In a case of interest to those who draft and administer Wills, the England and Wales High Court (‘EWHC’) had to decide whether to accept the natural and ordinary interpretation of the words used in a Will even though everyone concerned agreed it did not reflect the intentions of the person who left the Will (‘the Testator’). The decision is not binding on the Cayman Islands (‘Cayman’) Courts, but would be considered persuasive authority.
Case: Jump and another v Lister and another  EWHC 2160 (Ch)
What did the Wills say?
A husband (‘H’) and wife (‘W’) each made a Will leaving everything to the other, provided that they survived for 28 days. If not then each Will provided that £214,000 would be divided among 13 named individuals and charities (‘the13 Beneficiaries’), and what remained would pass to W’s nieces, who were also the Executrices of both Wills.
Both H and W were found dead in circumstances where neither survived the other by 28 days and where it was not clear which of them died first. By statute, the presumption in England is that the younger died last, in this case H. (The same presumption applies in Cayman under s.36 (1) of the Succession Law (2006 Revision) for deaths which occur after 23 March 2006.) W was therefore treated as having died first, which would have meant her estate passed to H, and then the combined assets were disposed of under the terms of H’s Will.

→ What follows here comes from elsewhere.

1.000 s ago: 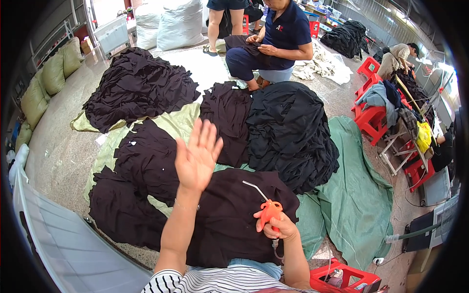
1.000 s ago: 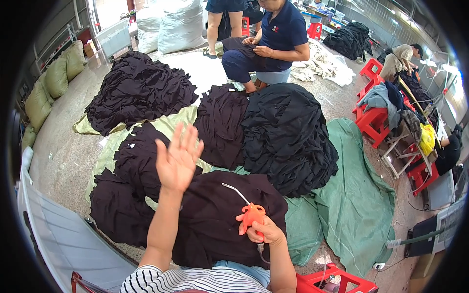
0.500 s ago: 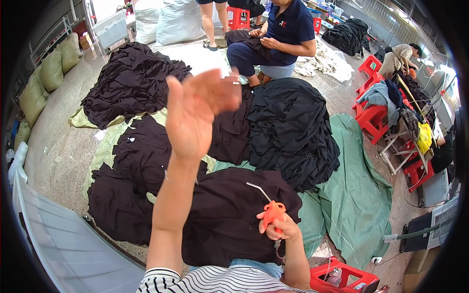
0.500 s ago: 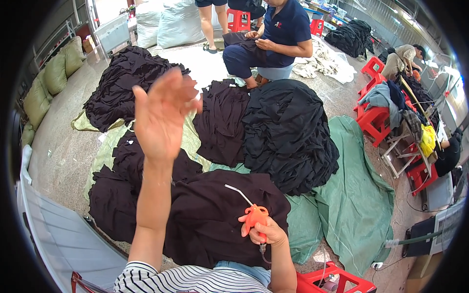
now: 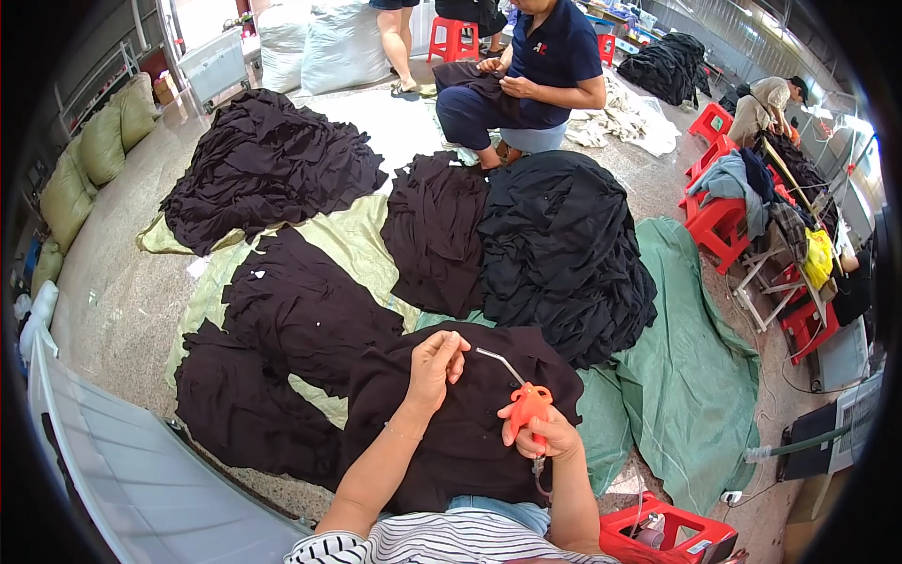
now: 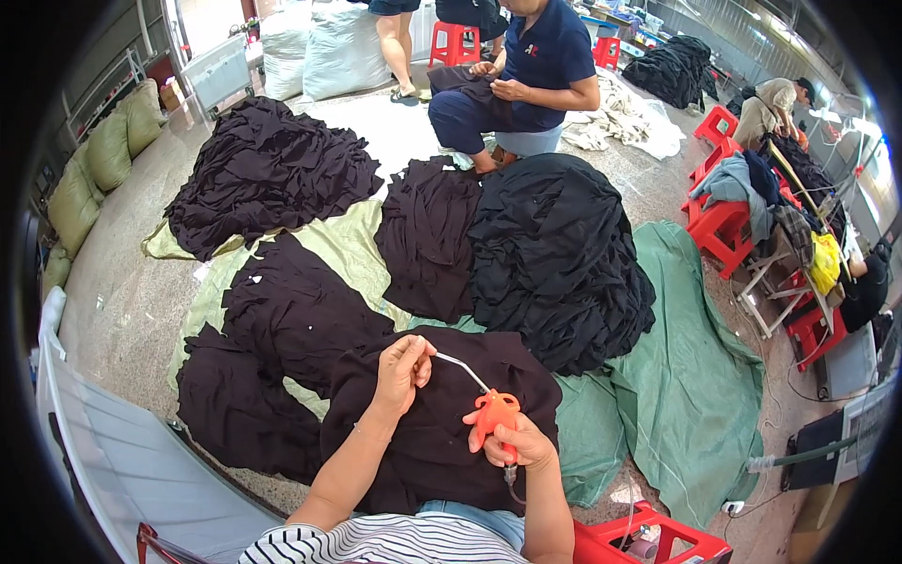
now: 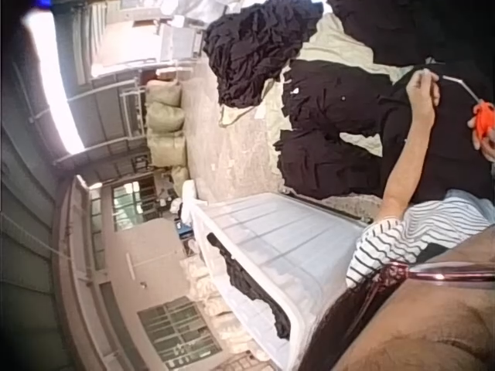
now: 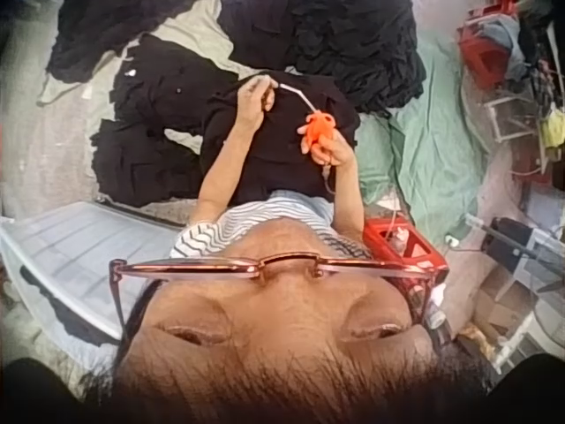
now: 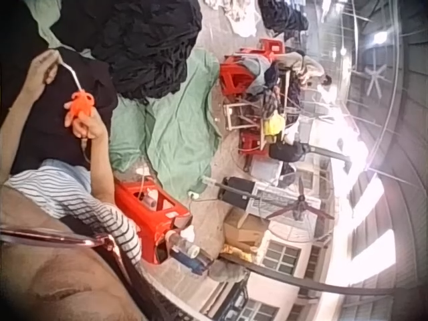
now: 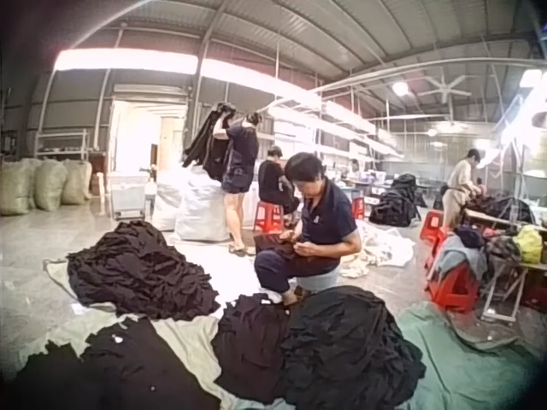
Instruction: The person is trimming excess threads from black garments using scissors and sorting them into piles in a factory setting.
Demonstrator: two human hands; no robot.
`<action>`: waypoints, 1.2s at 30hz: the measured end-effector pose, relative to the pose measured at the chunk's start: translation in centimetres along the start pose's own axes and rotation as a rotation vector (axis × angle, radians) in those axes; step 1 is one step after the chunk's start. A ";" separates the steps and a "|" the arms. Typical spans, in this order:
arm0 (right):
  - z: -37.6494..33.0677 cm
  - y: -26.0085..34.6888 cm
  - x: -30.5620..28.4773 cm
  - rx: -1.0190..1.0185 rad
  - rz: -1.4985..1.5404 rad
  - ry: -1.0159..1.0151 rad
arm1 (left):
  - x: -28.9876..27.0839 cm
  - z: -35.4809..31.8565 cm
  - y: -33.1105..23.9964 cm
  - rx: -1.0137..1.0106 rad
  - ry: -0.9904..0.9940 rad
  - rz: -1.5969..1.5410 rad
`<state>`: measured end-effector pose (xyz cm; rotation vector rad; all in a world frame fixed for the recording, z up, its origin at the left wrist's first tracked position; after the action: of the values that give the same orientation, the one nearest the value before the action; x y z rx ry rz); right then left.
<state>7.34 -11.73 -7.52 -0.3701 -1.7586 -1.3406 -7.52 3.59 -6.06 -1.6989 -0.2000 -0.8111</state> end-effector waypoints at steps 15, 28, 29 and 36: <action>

However each Will had a clause (‘the Survivorship Clause’) which provided that:
'My estate is to be divided as if any person who dies within 28 days of my death had predeceased me'.
Does that make a difference?
As H had not survived W by 28 days then H did not receive anything under her Will. However, the remainder of the gifts in the Wills stood as they were written. AAll parties agreed that H and W had intended that the 13 Beneficiaries would benefit once, i.e. receive 1/13 of £214,000 from the estate of whoever had died last Instead, because of the way the Wills were written and because W was deemed to die first and H did not survive 28 days, each of the 13 Beneficiaries now stood to benefit twice, i.e. receive 1/13 of £214,000 under each Will. Rather than dividing a sum of £214,000 they would share a total of £428.000, which would reduce the amount left over to go W’s nieces.
Why did they go to Court?
The Executrices needed to be sure how to administer the Wills. They argued in favour of the Wills’ being read as they were written, which would benefit the charities and individuals. The Solicitors who drew up the Will argued that the money should go as H and W intended and the charities and individuals would receive only one payment, which would benefit the Executrices.
What did the Court say?
The EWHC adopted the usual starting point in deciding how to interpret a Will, and looked at the ordinary and natural meaning of the words used. The Survivorship Clause was clear that before a beneficiary could benefit under the Will they had to survive the deceased by 28 days. That was how they were drafted, and that was how they had to be interpreted. Accordingly, H did not inherit under W’s will. The bequest to him failed and the 13 Beneficiaries got £214,000 from W;s estate. Then looking at H’s will, as W was deemed to pre-decease H his gift to W failed and the 13 Beneficiaries received a further £214,000 from H.
Was there another way?
Possibly. The Judge considered that the Will could have been rectified on the grounds there had been a mistake, a ‘clerical error’ (see our earlier piece on Marley v Rawlings). This was not an argument put before the Judge to decide as it would have meant the solicitors who drafted the Will admitting a mistake had been made. This could have been used in a potential professional negligence claim by the nieces against the solicitor who drafted the Wills.